- Aug 21, 2006
What is the peak output of a typical camera flash in lumens?
They give fiqure of 40lm/wMy conservative calculations..
Conservatively, assuming we get 10 lumens per watt, 75000 x 10 = 750,000 lumens.
It sounds crazy.
I remember seeing a device (of course I can't recall the URL right now, 'cause life's like that) which was essentially a camera flash being run off a battery. It didn't have constant on, but it would flash every so many seconds, probably after the capacitor charged.

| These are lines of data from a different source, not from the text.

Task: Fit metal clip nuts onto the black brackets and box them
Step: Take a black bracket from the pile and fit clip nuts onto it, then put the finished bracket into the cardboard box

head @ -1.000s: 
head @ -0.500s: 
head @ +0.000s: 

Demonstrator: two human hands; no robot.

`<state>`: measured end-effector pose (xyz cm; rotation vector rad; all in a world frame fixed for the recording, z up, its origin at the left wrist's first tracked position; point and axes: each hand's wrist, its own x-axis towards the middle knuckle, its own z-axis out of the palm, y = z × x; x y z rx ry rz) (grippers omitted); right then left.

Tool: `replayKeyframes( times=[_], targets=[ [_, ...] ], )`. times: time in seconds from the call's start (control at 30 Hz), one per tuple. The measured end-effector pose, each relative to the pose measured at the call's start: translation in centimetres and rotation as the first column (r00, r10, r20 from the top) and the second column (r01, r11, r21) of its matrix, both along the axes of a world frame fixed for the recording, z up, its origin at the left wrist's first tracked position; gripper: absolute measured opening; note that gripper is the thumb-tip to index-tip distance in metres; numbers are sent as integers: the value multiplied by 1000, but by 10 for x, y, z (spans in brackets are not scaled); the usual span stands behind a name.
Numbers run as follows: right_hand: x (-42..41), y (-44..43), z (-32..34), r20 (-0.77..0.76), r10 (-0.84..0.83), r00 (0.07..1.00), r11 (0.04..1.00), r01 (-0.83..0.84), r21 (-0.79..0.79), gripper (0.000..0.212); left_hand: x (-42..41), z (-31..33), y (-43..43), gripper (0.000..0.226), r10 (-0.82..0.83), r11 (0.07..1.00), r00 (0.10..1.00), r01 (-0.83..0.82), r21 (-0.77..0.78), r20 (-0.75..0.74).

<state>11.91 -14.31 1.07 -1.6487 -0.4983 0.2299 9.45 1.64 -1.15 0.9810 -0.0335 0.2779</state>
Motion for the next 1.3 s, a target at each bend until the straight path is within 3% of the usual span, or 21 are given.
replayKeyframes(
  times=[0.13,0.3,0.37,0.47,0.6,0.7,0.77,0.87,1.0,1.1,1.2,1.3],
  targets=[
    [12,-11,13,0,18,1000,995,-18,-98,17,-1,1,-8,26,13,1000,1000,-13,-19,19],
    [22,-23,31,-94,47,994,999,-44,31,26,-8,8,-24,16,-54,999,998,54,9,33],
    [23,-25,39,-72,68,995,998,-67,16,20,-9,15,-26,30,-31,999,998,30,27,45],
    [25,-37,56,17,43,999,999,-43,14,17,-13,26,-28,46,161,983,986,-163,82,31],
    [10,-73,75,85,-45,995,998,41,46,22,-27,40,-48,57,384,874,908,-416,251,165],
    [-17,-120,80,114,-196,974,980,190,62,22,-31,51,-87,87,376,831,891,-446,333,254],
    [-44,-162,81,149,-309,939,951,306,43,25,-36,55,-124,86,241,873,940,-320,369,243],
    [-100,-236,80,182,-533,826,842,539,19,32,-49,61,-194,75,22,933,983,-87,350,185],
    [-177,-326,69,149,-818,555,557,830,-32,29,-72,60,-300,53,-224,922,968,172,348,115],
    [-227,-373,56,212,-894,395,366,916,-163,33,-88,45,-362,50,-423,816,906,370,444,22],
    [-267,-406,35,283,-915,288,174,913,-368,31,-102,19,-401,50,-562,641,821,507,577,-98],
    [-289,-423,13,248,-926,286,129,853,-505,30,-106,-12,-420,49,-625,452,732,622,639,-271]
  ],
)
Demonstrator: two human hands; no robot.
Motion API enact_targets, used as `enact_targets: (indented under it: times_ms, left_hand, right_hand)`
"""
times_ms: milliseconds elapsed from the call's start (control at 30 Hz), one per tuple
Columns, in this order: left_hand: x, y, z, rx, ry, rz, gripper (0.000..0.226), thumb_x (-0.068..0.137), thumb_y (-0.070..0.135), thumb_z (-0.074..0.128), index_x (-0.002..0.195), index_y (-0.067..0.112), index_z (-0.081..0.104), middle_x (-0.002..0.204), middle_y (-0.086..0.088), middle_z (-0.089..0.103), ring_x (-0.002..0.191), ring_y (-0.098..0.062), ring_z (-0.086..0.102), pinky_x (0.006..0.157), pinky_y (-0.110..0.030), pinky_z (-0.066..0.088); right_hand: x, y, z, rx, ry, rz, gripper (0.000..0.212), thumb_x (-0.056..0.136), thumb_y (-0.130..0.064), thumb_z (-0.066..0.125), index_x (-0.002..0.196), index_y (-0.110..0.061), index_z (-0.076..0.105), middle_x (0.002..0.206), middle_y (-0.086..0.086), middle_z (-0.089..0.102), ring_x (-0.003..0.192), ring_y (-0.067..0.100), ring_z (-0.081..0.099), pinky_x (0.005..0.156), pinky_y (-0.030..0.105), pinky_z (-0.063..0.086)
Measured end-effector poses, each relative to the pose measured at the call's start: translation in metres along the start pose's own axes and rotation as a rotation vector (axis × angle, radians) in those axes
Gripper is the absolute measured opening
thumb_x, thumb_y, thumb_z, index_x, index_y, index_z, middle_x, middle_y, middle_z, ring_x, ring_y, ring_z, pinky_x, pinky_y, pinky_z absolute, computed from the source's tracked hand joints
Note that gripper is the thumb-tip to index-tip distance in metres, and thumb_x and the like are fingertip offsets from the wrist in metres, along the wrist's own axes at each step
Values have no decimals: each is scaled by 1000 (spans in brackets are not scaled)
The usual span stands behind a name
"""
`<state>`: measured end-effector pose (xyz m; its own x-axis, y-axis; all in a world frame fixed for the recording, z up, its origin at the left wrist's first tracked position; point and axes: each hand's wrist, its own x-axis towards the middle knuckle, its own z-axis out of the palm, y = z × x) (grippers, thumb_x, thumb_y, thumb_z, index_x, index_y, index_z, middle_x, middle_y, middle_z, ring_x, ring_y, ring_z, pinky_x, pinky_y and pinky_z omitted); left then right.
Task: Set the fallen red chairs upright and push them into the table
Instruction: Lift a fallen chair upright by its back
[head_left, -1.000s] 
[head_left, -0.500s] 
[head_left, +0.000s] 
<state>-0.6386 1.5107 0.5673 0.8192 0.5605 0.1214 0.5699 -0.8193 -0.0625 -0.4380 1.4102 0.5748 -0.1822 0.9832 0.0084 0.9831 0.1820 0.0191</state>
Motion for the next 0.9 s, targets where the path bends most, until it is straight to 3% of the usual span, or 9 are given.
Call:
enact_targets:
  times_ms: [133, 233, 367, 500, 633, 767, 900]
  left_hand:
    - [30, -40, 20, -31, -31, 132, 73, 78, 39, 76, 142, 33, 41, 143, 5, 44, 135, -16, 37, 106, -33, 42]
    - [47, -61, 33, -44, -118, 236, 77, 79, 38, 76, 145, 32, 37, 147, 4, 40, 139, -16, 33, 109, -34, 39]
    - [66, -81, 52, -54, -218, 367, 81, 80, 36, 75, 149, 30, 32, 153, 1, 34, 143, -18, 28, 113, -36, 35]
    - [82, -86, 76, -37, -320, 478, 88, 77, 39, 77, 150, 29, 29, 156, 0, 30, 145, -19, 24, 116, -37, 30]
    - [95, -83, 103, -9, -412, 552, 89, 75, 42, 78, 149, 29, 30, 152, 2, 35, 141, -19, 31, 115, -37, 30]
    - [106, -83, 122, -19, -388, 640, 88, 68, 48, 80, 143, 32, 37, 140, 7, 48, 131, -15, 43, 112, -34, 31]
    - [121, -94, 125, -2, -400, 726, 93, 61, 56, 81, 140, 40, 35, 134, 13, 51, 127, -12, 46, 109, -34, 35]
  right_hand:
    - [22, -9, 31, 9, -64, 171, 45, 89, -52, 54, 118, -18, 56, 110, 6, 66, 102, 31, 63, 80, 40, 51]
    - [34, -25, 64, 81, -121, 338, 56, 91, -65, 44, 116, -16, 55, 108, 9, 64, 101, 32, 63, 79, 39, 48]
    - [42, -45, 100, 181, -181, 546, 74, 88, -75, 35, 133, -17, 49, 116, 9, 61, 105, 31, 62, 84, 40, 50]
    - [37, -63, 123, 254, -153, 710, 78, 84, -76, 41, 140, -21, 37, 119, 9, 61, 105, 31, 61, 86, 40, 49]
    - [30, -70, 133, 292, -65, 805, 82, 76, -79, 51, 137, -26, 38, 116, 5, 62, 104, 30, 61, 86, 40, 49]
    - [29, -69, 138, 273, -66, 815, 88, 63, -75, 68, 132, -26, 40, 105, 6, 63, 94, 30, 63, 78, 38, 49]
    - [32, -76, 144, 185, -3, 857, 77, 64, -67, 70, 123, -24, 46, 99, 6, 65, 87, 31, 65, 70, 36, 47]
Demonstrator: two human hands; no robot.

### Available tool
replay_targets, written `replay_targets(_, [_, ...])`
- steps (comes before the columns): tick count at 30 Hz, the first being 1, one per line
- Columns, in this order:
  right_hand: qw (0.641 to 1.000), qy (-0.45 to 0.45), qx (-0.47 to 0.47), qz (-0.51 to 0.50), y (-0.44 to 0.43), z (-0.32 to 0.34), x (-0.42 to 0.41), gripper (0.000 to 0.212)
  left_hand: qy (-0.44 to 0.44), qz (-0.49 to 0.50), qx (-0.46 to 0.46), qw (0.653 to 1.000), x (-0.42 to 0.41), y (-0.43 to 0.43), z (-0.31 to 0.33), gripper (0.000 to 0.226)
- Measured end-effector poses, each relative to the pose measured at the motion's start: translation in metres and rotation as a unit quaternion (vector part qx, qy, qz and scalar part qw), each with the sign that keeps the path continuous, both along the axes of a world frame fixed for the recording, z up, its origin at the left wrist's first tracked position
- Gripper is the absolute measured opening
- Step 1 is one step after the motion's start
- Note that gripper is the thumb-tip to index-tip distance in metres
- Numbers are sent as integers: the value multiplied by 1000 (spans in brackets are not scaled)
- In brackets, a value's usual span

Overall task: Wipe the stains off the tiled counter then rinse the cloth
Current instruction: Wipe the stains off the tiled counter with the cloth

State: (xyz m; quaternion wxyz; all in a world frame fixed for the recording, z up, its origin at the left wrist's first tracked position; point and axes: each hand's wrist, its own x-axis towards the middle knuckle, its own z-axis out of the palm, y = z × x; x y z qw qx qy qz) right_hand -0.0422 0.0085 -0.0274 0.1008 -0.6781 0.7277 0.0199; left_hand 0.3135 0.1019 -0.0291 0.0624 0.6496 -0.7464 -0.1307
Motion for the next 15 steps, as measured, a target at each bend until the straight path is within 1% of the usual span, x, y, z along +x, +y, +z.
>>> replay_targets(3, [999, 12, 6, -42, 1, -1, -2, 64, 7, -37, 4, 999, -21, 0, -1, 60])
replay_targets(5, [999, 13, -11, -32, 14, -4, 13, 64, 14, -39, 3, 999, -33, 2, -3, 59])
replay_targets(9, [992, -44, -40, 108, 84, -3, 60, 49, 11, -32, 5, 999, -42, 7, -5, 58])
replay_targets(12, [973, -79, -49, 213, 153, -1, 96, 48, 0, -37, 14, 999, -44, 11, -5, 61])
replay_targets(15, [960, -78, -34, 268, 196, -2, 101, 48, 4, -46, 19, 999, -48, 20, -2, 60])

If I can remember the site, I'll post the link here.
OK, let's say we're talking about a fairly serious shoe-mount SLR flash, the big units that mount on top of the camera, not the even bigger external studio strobes but also not the little dinky flashes built into pocket cameras.
The Nikon SB800 has a guide number (in meters) of 125 at ISO 100 with its zoom head set to telephoto (105mm coverage). That's a "beam angle" of 20x27 degrees (http://www.scantips.com/speed2.html) and the flash duration is 1/1050th second (same link). 20x27 degrees is about .35x.47 radians or .35*.47/(4*pi) steradians (is that right?) or 0.013 steradians.
The 125 guide number means at 1 meter you'd use f/125 (close to f/128) so this is 4x the exposure of f/64, the smallest aperture on this scale:
Since that Kodak table shows f/64 to correspond with 64300 lux at 1/30th of a sec, 4x that would be about 257000 lux at 1/30th. But the flash is putting out that much light in 1/1050th sec so it's (1050/30)=35x brighter! That's 9 million lux!
However, because of that 20x27 mm narrow angle, that light is going over just 0.16 or so square meters. So spreading it out to 1 square meter (remember lumens = lux/square meter) we get 9 million * 0.16 or about 1.4 million lumens!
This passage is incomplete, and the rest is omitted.